What it all boils down to, though, is that the Sharks simply weren't at their best Thursday. They got outworked and didn't capitalize on the chances that were in front of them. All of that added up to the Avalanche getting the boost they needed in order to tie the best-of-seven series up at two games apiece.

"It's supposed to be tough," Sharks goaltender Martin Jones said. "We're disappointed, for sure. It was a good opportunity for us."

Jones himself didn't need to hang his head, considering he had one of his best outings of the postseason. He stopped 25 of the 27 shots he faced, making a highlight reel's worth of saves in the second period that kept the Avalanche from running away with the game. A pad save on Nathan MacKinnon, a sprawling dive to deny Carl Soderberg and a quick stop on Matt Nieto that prevented a short-handed goal each kept San Jose within striking distance.

Unfortunately for Jones, the team in front of him couldn't score a goal and back him up.

"He gave us a chance today, kept us in the game," defenseman Erik Karlsson said. "Unfortunately, we couldn't capitalize on the chances that we got and that's all she wrote."

"Jones can't do everything there," forward Tomas Hertl added. "A couple of turnovers in the neutral zone and we can't play like that."

The turnovers were, as both Hertl and Couture referenced, a big problem for San Jose in Game 4. While the Sharks had some good back-and-forth going with the Avalanche to start the night, San Jose's difficulty holding onto the puck resulted in long shifts in the defensive zone and additional lapses that gave Colorado the opportunity to score.

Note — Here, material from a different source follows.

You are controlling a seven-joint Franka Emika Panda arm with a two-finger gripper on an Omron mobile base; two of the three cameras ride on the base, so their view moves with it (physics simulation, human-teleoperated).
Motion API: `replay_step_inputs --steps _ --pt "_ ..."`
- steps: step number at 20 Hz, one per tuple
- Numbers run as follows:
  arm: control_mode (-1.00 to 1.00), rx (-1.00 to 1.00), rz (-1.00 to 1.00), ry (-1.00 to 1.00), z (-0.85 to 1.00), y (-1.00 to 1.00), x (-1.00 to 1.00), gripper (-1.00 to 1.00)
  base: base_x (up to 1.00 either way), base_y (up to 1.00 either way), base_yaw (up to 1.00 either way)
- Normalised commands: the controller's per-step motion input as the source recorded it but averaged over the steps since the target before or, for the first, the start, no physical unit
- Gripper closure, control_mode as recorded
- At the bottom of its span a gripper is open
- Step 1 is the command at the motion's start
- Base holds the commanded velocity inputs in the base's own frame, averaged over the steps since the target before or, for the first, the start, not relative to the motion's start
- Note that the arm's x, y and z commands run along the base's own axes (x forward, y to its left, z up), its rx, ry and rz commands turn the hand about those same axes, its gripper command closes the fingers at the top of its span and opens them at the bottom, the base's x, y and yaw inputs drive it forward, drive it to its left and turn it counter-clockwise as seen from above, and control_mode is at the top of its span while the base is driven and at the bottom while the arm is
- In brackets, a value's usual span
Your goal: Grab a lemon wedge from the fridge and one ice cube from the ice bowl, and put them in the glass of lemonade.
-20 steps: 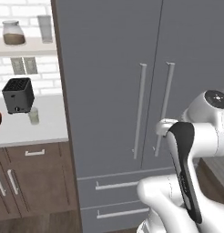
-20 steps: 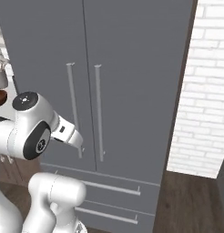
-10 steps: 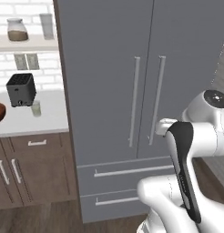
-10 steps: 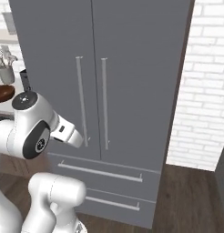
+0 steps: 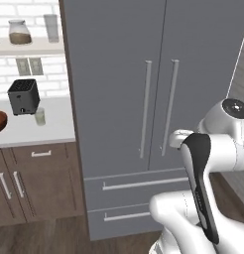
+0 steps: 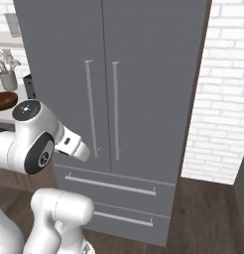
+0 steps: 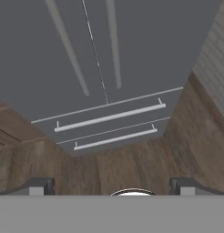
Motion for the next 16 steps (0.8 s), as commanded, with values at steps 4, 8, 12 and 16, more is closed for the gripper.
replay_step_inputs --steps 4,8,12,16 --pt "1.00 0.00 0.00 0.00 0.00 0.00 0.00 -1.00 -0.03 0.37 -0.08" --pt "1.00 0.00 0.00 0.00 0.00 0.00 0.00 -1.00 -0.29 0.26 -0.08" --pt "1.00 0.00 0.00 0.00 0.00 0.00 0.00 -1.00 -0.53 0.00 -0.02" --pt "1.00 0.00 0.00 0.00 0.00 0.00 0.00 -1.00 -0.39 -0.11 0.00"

Since the Avalanche thrives off of speed, turnovers allowed them to build up their momentum.

Needless to say, if the Sharks are going to regain a lead in the series with a victory in Game 5 on Saturday, they're going to have to learn from Thursday's puck management mistakes -- and adapt better than the Avs are.

"As the series goes on teams are going to change," Karlsson summarized. "They're going to change things, we're going to change things. It's all about adapting and I think they did a better job of that."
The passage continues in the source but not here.